The Importance of Creativity

January 31, 2016

Last week I briefly mentioned creativity. I was a a leadership conference and one of the topics we were discussing was work/life balance (or more actually for boarding school teachers: work/work balance.) One of the speakers, Hans Mundahl (twitter: @hmundahl … a good thinker to follow if you are a twitter user)  talked about the importance of creativity in our daily lives. Mundahl is a former teacher at New Hampton school and now runs a firm that focuses on creativity and technology. He proposed instead of asking: “How was your day?” or “What did you do today?”, we should ask each other: “Did you get to be creative today?”

Creativity is in no way limited to the arts. One of Mundahl’s examples of creative genius was the team that figured out a new way to land rovers on the Mars. Everyday scientists think creatively about new solutions to problems and mathematicians seek more elegant proofs to questions of the nature of numbers and the world. Historians bring the past to life and readers find connections between life and the written word. In world language students find ways to circumlocute, or describe an idea when you don’t quite have the right vocabulary, and musicians seek ways to bring to life the little black dots on a page. Every subject needs creativity.

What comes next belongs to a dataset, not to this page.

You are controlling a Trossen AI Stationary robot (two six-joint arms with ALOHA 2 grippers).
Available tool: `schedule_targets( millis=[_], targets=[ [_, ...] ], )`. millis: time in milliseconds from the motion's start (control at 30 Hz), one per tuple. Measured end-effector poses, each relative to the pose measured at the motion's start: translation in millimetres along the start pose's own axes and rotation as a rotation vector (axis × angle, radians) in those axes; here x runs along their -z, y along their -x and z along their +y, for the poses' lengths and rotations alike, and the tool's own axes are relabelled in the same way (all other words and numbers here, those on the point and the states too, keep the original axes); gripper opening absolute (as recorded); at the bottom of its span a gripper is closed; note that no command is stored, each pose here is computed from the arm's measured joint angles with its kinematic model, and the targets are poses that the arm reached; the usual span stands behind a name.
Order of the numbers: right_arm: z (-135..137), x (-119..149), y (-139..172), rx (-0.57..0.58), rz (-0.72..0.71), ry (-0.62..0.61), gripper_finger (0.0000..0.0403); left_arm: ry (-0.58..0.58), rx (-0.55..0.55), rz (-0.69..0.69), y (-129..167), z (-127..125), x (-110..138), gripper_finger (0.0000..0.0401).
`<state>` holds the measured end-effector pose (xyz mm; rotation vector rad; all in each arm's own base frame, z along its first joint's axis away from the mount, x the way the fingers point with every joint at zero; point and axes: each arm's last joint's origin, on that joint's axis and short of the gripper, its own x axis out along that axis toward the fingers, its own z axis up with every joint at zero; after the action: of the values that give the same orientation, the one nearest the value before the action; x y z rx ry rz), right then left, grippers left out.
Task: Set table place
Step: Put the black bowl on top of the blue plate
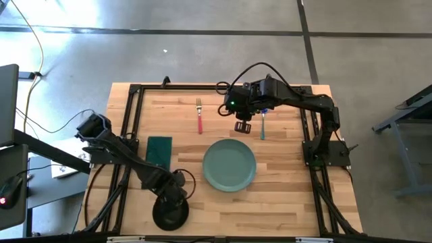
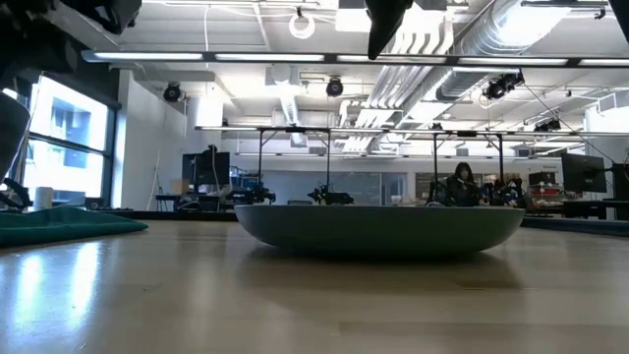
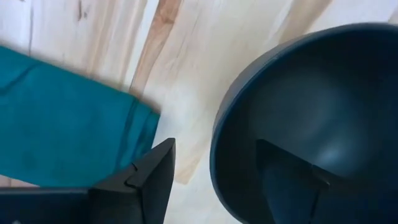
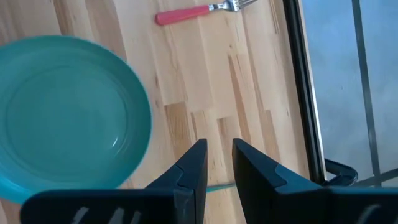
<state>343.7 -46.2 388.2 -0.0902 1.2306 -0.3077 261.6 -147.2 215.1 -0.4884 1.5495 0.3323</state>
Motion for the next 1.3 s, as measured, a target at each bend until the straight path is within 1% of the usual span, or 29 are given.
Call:
schedule_targets(
  millis=[300,533,633,700,800,900,933,1033,1167,1300],
  targets=[
    [0.0,0.1,-0.1,0.0,0.001,0.015,0.0067,-0.006,-0.054,0.039,-16.6,-2.9,-3.2,0.0218],
    [0.0,0.1,-0.1,0.0,0.001,0.018,0.0067,-0.005,-0.071,0.05,-25.3,-2.1,-3.6,0.0207],
    [0.0,0.1,-0.1,0.0,0.001,0.018,0.0067,-0.006,-0.062,0.049,-25.8,-2.7,-3.8,0.0185],
    [0.0,0.1,-0.1,0.001,0.001,0.018,0.0067,-0.006,-0.053,0.059,-25.8,-3.0,-3.6,0.0158],
    [0.0,0.1,-0.1,0.001,0.001,0.018,0.0067,-0.003,-0.046,0.07,-25.7,-3.2,-3.3,0.0099],
    [0.0,0.2,-0.1,0.001,0.002,0.018,0.0067,-0.001,-0.045,0.071,-25.7,-3.3,-3.3,0.0024],
    [0.0,0.2,-0.1,0.001,0.002,0.018,0.0067,0.0,-0.044,0.072,-25.5,-3.3,-3.2,0.0014],
    [0.0,0.2,-0.1,0.001,0.003,0.018,0.0067,0.003,-0.041,0.071,-25.2,-3.3,-3.4,0.0016],
    [-0.4,2.6,1.3,0.004,0.016,0.022,0.0067,0.023,-0.03,0.071,-22.1,-1.6,-9.2,0.0006],
    [-4.1,8.8,11.3,0.045,0.011,-0.002,0.0067,-0.002,0.003,0.023,-8.5,0.7,-28.5,0.0003]
  ],
)
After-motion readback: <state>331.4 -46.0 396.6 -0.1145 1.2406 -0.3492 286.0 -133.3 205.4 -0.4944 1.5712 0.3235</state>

Mundahl also talked about the importance and need to find time and focus for creativity. He called it “going down the rabbit hole”. We the space to explore something deeply is very important, even if it isn’t exactly germane to what we “need” to do. One of my favorite rabbit holes is wikipedia. I don’t care to actually share the number of times I have found myself on my computer WAY after my bed time reading about 12th century female German mystics or the main agricultural products of different provinces in China or, most recently, Tengrism. Clicking on the blue words that lead you into new worlds is a fun way to stumble across ideas you never even knew existed. 

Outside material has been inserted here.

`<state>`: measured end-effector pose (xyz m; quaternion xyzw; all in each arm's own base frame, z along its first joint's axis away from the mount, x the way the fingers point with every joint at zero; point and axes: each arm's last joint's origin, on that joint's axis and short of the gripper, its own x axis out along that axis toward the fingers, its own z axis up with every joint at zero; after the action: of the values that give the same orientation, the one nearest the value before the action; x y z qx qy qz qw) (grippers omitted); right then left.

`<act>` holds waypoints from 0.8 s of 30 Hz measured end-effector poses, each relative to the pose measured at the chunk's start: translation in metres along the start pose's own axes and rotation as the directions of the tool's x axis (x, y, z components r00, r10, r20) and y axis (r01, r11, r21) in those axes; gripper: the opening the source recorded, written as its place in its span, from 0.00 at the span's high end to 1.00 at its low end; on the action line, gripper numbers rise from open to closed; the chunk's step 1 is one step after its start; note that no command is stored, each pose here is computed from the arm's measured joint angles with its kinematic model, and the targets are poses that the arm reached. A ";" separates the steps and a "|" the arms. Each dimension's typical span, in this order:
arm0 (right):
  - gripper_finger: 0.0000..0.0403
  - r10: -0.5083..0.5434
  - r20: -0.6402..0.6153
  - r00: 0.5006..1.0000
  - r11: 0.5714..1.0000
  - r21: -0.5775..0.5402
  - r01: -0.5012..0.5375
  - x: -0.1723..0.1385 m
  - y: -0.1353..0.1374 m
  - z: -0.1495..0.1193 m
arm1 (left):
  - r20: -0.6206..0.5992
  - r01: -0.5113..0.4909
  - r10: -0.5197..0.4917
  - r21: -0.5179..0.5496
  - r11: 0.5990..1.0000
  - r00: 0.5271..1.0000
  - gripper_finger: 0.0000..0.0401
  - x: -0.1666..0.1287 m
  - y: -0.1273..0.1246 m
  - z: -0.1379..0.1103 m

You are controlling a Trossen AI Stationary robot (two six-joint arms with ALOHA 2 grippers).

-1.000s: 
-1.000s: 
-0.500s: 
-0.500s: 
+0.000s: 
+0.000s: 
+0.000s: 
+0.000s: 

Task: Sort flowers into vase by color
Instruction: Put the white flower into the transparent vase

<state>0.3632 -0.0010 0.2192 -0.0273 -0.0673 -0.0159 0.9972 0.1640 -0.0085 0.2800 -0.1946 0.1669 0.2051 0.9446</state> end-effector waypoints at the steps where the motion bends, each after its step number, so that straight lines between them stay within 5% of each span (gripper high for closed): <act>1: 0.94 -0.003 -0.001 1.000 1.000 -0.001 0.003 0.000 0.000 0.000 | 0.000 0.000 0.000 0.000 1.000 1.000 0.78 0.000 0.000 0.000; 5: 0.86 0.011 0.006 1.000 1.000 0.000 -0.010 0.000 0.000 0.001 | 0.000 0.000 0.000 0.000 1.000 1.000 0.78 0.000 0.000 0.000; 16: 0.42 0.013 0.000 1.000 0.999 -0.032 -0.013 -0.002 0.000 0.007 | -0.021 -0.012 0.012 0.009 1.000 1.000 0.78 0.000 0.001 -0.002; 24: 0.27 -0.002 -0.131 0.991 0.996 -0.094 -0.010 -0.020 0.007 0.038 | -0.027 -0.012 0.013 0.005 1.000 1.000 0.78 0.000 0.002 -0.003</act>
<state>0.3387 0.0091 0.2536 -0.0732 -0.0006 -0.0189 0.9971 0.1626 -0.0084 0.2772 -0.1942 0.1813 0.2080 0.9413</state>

A few years ago, I did a fun research “experiment” with some of my classes. We all started on the same wikipedia page and started reading. When you came to an idea in that page that you found interesting, and there was a link, you opened that article in a new tab. We all continued to open new tabs and read new articles. We spent 10 minutes or so, and then all reported in on where we had reached in our reading. Everyone was somewhere completely different from the starting location. Besides being fun (go ahead, you can think of me as a nerd for this being my idea of fun), the exercise is a lesson in connection making and the beginning of research. How do we decide what interests us and how can we bring our interests into our work? How can we be creative in history? While some of the final places that students got to were not related to our topic enough to work as a research topic for our course, everyone had hit a step along the way that was interesting to them, related to our course, and different. 

Two quick side notes:

  1. Wikipedia – great place for fun (I read the dictionary, encyclopedia and atlas for fun as a kid… so maybe my ideas of fun are a bit warped) and first steps of identifying an idea for research. But it is the first step. I would be remiss as a history teacher if I let my students end with wikipedia. 
  2. I think I need to bring this activity back. It is fun. 

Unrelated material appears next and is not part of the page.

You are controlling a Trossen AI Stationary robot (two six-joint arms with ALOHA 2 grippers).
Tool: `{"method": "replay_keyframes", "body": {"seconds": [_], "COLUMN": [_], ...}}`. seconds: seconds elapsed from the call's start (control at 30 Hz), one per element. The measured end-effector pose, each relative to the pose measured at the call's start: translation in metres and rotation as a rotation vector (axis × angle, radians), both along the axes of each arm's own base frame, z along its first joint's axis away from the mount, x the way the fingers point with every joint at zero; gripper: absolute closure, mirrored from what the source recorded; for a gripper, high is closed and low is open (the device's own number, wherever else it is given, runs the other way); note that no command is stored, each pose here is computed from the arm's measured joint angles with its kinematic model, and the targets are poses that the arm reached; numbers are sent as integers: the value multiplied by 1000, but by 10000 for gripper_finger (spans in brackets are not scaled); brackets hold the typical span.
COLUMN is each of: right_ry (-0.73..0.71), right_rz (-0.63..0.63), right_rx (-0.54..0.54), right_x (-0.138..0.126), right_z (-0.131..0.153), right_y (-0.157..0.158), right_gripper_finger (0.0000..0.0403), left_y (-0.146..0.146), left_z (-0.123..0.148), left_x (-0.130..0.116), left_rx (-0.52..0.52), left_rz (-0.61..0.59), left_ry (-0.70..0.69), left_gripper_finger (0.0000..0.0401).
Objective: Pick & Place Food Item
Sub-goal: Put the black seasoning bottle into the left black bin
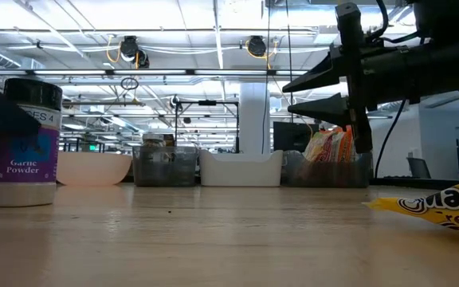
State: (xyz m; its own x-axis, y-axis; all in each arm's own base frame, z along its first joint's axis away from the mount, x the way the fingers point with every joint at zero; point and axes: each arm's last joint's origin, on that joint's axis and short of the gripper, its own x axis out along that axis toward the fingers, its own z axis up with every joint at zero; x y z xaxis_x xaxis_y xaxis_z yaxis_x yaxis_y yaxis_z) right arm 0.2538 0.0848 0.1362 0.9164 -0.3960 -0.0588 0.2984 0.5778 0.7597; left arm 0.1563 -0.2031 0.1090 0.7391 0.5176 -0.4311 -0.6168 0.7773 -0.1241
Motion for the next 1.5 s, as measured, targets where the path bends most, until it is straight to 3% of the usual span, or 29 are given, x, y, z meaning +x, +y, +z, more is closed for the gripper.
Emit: {"method": "replay_keyframes", "body": {"seconds": [0.33, 0.67, 1.0, 1.13, 1.33, 1.5], "right_ry": [23, 29, 31, 31, 24, -51], "right_rz": [0, 0, -1, -2, -2, 52], "right_rx": [-10, -15, -19, -20, -18, -67], "right_x": [0, 0, 0, 0, 0, 3], "right_z": [-2, -3, -3, -3, -2, 10], "right_y": [0, 0, 0, 0, 0, 0], "right_gripper_finger": [273, 273, 273, 273, 273, 273], "left_y": [9, 12, 12, 12, 13, 18], "left_z": [-5, -5, -5, -4, 9, 37], "left_x": [11, 16, 15, 15, 15, 14], "left_rx": [-76, -72, -44, -45, -31, -7], "left_rz": [95, 108, 90, 90, 55, 4], "left_ry": [36, 41, 60, 59, 61, 45], "left_gripper_finger": [93, 96, 178, 192, 182, 182]}}
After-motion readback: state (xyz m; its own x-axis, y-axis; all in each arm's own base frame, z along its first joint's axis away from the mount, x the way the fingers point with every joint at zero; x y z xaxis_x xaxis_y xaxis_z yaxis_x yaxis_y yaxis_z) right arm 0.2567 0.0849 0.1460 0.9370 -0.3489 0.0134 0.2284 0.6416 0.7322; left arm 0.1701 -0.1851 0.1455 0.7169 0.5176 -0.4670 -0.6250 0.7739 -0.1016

So for students this week, I want to talk about two students who I see getting to be creative a lot:

kristina square

This is Kristina. She is from Russia and likes to act and draw. She had an unfortunate run in with the ground while snowboarding last weekend. But a broken arm doesn’t stop her creativity. She was working on a banner for Gehring for the upcoming Winter Carnival. Design, Kristina, design.

sophie square

This is Sophie. She is a skier and runs a mean sewing machine. She has combined these to passions into pattern and an item that has taken school by storm over the past two years. She makes rocking neckies that are not just for the ski slope, but also to be worn while calculating slope in math class. (Ok, that was a bad attempt at making “funny” connections… but, in honor of the fact that creative endeavors can be failures and failures are important too, I am going to keep it in and be proud[ish] of it.) They are THE fashion accessory at Gould. Function and fashion all rolled into one. Ski and sew, Sophie, ski and sew. (But probably not at the same time… that seems like a recipe for disaster. And running the pedal would be tricky in a ski boot…)

sophski square

This is Mercedes. She graduated last year. She was voted best dressed by her class. In the yearbook photo. Mercedes is rocking a Sophski neckie. Great taste, Mercedes, great taste!

Next week, I want to talk about creative process. I may try to go back through my old computer and see if I can find some of my work from college about the creative process… scary. 

But for now, everyone go do something creative today!